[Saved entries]
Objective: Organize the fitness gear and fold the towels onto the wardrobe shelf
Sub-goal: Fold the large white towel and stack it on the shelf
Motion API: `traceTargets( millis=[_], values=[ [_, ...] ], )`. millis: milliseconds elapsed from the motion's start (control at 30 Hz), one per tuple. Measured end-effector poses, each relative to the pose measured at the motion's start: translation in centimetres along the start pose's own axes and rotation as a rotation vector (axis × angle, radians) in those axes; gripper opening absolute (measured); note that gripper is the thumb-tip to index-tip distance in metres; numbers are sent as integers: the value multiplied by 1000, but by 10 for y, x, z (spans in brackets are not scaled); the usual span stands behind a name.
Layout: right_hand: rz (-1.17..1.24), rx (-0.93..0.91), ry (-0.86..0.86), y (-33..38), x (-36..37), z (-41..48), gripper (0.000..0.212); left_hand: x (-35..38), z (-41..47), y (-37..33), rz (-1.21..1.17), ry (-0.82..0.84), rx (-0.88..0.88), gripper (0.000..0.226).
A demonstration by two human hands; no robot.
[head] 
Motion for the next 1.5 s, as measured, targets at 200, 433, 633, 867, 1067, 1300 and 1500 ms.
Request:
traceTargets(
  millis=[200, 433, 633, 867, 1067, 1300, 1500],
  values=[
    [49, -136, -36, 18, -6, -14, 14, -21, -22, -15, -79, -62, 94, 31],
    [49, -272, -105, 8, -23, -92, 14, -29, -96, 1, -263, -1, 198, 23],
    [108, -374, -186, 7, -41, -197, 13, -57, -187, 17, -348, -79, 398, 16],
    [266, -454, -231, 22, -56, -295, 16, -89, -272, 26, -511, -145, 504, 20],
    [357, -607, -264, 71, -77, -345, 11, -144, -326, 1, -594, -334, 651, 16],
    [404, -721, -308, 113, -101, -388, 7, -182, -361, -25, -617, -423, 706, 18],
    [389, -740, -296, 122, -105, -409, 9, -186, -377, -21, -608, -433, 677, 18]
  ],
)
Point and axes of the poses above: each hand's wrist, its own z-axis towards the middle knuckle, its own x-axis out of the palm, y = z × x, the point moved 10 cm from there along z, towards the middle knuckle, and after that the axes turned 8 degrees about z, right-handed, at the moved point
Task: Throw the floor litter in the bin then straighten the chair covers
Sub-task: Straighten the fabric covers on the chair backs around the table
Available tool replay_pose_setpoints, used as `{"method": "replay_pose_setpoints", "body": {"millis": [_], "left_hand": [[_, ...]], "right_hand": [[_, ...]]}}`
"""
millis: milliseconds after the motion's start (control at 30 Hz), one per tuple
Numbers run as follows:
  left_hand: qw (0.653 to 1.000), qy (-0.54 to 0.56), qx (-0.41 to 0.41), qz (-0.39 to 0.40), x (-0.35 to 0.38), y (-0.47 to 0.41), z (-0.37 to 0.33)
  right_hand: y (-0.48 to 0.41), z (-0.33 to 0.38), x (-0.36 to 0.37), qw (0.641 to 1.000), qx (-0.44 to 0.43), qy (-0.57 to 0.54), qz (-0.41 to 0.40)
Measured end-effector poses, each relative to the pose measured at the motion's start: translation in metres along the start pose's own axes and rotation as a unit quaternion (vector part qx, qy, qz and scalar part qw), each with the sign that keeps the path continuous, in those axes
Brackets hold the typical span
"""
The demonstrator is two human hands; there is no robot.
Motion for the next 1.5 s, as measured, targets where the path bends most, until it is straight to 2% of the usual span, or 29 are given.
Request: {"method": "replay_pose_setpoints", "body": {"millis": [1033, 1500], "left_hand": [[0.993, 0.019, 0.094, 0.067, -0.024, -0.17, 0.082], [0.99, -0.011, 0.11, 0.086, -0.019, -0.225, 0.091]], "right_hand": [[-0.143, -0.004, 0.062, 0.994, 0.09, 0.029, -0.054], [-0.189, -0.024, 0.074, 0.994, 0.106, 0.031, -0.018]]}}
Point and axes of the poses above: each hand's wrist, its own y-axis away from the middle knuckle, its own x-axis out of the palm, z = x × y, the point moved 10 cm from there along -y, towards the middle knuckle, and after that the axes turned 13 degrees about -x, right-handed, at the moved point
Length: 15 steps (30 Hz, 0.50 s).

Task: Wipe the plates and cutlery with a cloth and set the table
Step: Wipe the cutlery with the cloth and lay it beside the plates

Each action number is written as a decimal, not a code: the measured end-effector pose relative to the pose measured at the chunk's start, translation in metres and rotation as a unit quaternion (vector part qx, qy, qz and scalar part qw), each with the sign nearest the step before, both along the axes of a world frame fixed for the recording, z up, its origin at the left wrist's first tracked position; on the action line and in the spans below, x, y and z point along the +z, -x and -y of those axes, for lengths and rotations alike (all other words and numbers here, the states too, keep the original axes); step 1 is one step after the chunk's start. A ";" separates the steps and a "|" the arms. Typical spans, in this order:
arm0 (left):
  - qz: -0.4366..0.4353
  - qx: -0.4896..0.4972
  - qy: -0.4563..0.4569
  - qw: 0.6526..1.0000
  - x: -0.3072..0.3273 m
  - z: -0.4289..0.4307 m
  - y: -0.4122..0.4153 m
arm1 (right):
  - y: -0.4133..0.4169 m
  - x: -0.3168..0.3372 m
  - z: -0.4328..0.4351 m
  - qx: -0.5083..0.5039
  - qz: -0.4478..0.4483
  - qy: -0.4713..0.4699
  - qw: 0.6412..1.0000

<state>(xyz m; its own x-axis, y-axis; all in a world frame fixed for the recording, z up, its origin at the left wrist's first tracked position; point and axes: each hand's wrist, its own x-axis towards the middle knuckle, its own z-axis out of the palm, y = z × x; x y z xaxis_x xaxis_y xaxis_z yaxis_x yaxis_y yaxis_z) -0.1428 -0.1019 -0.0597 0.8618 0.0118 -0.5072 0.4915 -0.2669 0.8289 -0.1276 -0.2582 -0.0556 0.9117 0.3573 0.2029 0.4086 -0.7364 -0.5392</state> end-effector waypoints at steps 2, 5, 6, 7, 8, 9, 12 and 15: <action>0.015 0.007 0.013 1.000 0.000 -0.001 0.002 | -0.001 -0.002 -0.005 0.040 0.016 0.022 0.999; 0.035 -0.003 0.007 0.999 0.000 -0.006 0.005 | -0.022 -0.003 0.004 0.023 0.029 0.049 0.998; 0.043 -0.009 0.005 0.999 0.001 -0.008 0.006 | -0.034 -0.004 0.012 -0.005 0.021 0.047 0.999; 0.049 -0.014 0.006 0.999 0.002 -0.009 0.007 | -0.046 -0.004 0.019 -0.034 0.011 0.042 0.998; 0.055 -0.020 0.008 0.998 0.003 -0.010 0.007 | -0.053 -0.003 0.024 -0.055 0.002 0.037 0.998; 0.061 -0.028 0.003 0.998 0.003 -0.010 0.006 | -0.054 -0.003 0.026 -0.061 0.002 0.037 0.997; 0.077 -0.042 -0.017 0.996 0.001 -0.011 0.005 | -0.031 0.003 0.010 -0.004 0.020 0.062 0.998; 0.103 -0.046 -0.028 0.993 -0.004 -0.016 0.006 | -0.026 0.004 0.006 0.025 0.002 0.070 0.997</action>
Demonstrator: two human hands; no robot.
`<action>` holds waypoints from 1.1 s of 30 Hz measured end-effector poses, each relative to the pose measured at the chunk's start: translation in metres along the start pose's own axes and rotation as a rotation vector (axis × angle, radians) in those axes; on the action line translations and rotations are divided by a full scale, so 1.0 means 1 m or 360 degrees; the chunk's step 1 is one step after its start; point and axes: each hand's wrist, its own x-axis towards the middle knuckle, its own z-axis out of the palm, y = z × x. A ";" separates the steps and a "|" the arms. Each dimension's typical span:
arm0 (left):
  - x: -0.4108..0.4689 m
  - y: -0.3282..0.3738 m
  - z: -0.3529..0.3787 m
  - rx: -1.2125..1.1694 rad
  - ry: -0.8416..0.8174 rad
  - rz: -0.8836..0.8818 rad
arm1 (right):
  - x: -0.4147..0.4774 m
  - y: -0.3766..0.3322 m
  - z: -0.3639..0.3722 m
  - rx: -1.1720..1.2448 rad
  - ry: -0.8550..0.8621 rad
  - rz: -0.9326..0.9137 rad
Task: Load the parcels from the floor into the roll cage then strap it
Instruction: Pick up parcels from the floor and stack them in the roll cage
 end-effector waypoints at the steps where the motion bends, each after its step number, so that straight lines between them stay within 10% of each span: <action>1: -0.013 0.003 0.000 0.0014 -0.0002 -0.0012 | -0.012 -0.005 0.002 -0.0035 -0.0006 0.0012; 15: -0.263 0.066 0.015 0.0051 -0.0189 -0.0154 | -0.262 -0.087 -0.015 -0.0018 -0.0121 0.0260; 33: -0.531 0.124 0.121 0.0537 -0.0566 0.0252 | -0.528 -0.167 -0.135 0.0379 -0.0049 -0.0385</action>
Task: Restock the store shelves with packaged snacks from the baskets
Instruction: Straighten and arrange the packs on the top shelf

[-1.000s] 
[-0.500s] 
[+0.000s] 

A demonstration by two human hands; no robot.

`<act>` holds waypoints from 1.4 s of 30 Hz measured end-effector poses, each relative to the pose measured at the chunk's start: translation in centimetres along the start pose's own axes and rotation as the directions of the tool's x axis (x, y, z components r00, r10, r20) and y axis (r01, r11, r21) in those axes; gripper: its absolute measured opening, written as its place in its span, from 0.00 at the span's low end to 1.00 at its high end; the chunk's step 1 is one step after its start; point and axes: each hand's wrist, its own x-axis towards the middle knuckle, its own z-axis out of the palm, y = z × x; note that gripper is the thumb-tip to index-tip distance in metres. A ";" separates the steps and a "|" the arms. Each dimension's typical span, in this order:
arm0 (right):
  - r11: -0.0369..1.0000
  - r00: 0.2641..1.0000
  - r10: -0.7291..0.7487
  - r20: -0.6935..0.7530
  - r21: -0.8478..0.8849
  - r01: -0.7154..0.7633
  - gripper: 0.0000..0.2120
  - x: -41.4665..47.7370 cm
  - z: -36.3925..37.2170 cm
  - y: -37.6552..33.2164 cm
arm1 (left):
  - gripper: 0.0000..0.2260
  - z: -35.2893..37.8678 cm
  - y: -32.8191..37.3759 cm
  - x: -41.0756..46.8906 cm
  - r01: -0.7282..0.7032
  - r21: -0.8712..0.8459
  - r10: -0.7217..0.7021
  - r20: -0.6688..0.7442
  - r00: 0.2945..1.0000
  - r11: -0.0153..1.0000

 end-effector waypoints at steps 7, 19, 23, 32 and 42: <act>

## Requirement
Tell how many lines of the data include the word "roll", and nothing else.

## Output below
2